What the task asks: Skip all pictures. Write out the data below from its first line through the line that contains "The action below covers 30".

>>>>>

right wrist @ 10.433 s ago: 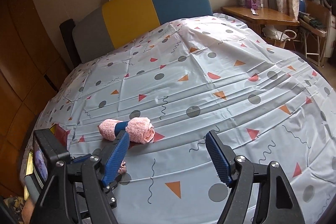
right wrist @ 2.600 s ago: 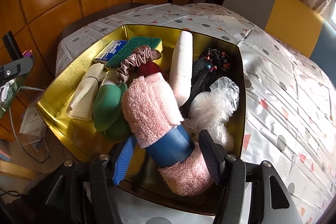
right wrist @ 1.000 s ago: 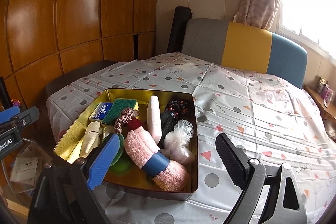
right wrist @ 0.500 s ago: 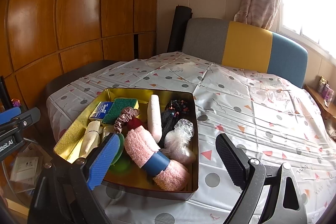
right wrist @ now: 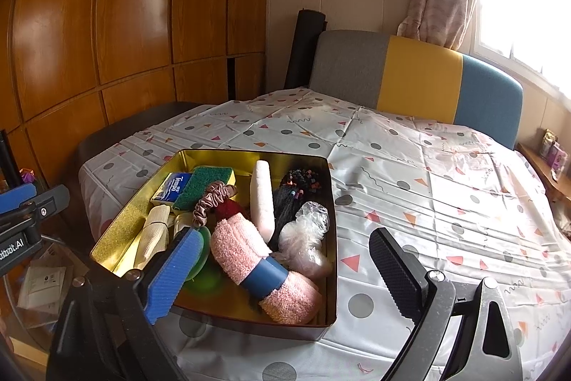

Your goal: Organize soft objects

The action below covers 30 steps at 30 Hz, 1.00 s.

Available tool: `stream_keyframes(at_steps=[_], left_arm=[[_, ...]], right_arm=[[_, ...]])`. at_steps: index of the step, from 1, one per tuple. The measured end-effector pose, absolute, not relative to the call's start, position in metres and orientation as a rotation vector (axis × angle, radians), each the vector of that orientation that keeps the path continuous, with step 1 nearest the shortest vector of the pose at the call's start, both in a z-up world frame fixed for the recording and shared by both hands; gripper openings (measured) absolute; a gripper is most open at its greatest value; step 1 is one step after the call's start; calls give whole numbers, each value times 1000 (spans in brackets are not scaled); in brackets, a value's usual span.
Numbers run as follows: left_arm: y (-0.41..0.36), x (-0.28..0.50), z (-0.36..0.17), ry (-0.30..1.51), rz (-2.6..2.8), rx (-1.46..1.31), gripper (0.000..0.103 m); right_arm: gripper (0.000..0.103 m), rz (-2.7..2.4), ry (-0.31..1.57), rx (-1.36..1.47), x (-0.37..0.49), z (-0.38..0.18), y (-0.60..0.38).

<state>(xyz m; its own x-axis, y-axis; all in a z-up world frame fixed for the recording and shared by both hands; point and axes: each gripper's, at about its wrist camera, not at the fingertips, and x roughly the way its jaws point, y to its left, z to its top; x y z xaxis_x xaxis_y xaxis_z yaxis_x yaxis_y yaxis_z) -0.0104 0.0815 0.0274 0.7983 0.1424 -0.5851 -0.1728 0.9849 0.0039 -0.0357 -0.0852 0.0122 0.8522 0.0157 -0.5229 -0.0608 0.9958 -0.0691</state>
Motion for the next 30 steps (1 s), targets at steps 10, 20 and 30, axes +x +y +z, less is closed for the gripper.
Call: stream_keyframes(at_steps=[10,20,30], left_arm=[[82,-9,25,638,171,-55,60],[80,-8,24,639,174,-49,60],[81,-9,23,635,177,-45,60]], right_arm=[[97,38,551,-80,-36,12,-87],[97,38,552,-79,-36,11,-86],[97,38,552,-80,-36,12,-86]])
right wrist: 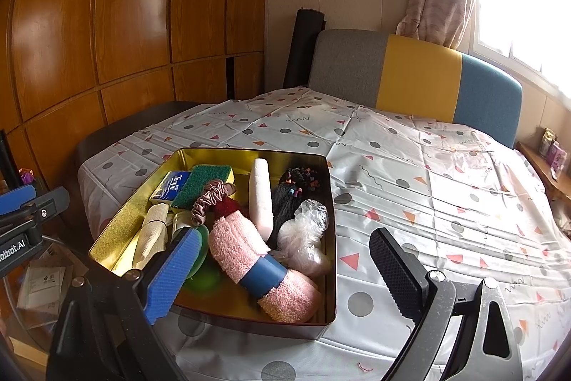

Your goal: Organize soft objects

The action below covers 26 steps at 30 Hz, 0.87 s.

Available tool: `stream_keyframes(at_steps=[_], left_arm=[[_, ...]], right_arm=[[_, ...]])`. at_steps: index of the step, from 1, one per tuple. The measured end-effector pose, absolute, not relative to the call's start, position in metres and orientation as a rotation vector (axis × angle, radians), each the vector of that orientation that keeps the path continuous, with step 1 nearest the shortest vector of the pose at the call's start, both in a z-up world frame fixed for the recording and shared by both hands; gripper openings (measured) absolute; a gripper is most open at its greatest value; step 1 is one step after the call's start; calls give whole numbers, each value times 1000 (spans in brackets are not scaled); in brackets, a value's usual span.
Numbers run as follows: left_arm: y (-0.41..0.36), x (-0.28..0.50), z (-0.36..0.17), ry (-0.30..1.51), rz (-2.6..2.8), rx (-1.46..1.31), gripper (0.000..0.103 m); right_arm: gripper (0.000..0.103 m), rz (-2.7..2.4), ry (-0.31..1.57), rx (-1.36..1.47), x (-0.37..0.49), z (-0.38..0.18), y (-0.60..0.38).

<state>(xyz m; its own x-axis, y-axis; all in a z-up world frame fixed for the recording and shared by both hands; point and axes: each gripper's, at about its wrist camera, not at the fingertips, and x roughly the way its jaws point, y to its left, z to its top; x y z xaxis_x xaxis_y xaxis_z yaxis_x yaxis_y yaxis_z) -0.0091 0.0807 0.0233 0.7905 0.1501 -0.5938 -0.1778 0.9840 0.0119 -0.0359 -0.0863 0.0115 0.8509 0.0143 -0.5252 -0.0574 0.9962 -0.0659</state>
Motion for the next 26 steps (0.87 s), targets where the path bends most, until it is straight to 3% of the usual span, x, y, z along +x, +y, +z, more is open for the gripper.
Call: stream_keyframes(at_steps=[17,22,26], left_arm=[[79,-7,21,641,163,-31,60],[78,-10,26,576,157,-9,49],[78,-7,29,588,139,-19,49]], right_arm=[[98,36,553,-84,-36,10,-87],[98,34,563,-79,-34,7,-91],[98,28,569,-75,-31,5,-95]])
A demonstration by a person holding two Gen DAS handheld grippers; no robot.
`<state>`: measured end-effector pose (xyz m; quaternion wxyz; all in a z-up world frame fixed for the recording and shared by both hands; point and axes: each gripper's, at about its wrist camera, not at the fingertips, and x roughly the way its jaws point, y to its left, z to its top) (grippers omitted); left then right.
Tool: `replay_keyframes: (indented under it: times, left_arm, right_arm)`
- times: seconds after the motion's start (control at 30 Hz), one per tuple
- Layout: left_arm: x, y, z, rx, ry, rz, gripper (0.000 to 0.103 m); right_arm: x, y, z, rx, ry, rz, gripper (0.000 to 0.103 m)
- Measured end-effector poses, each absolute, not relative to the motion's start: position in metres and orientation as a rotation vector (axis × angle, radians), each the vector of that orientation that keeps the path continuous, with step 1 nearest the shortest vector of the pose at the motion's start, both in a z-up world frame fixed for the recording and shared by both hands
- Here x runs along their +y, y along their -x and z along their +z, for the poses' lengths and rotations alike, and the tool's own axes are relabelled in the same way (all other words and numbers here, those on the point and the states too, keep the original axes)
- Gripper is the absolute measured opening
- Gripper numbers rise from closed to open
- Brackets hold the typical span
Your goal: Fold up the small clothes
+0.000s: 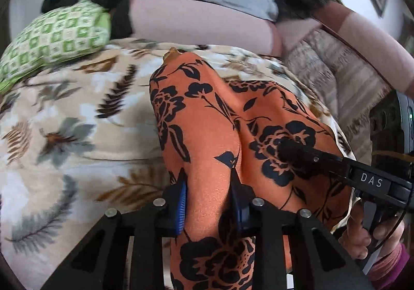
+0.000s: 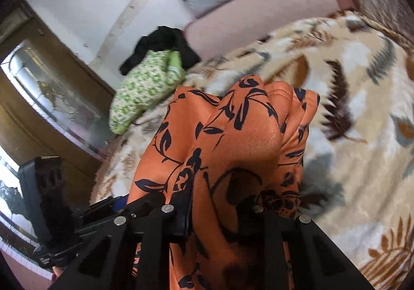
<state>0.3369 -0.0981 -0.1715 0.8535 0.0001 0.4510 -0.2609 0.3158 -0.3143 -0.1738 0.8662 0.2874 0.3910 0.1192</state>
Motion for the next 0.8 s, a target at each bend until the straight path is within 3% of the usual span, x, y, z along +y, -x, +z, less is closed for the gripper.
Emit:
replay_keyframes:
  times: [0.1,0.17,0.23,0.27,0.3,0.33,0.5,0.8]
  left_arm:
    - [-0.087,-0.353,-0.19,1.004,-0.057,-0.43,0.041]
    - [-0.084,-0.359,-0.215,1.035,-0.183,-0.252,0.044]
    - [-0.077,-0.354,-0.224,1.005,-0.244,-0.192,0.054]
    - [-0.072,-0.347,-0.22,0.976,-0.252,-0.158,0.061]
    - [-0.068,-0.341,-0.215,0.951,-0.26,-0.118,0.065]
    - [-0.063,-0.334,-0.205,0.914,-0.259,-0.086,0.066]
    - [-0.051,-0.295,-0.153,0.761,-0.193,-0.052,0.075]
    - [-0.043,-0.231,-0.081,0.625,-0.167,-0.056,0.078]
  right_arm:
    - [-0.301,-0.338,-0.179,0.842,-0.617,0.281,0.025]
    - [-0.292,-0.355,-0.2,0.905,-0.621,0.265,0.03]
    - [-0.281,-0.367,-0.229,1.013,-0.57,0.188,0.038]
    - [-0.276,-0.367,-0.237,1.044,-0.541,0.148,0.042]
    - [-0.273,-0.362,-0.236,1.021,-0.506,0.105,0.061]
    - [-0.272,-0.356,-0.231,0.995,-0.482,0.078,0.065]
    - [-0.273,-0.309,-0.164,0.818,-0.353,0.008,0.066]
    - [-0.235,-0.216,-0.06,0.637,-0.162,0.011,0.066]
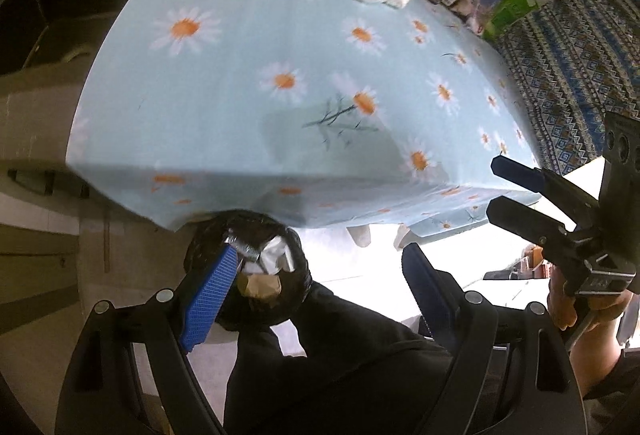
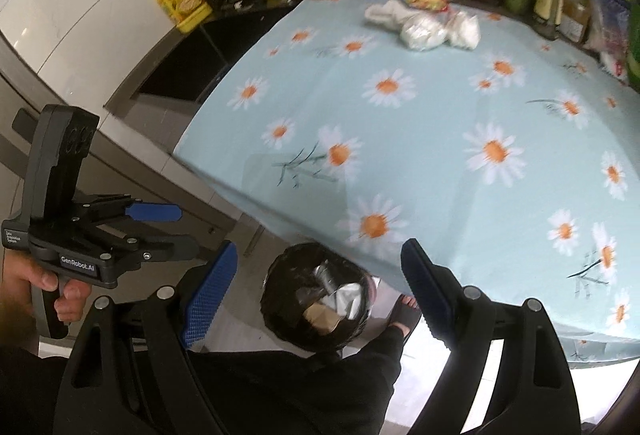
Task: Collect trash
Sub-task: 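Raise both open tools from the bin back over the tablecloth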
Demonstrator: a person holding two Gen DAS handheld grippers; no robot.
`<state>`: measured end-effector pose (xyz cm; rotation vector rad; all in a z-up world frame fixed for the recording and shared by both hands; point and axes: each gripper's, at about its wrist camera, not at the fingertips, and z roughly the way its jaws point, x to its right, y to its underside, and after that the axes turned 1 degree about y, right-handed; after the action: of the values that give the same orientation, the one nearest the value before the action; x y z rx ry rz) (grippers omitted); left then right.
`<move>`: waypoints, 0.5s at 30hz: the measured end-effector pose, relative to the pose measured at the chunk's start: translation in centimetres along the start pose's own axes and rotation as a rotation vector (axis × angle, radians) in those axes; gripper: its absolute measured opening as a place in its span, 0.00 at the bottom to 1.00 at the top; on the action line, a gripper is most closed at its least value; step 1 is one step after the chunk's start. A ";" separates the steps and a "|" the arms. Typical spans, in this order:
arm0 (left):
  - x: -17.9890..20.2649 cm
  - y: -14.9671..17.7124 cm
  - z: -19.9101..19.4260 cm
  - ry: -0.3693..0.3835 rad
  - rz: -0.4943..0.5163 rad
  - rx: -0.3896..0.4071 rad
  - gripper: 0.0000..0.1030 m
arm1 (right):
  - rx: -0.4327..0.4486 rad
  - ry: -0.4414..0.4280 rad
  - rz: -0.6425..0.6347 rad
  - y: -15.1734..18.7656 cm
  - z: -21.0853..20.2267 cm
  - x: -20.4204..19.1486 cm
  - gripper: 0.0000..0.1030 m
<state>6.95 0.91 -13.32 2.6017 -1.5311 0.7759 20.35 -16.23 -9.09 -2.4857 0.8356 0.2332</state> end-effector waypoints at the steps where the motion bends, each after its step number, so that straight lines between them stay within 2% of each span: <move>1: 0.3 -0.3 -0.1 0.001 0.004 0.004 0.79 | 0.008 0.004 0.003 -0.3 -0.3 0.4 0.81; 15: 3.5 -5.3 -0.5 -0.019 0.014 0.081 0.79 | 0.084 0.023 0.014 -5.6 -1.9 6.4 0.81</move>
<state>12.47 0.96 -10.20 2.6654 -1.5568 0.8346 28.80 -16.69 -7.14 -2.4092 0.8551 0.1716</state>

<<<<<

Exercise answer:
right wrist @ 10.433 s ago: 
right wrist @ 2.600 s ago: 
right wrist @ 1.000 s ago: 
right wrist @ 0.500 s ago: 
right wrist @ now: 

Your goal: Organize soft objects

The action below covers 30 steps at 30 Hz, 1.00 s.

That concludes the response.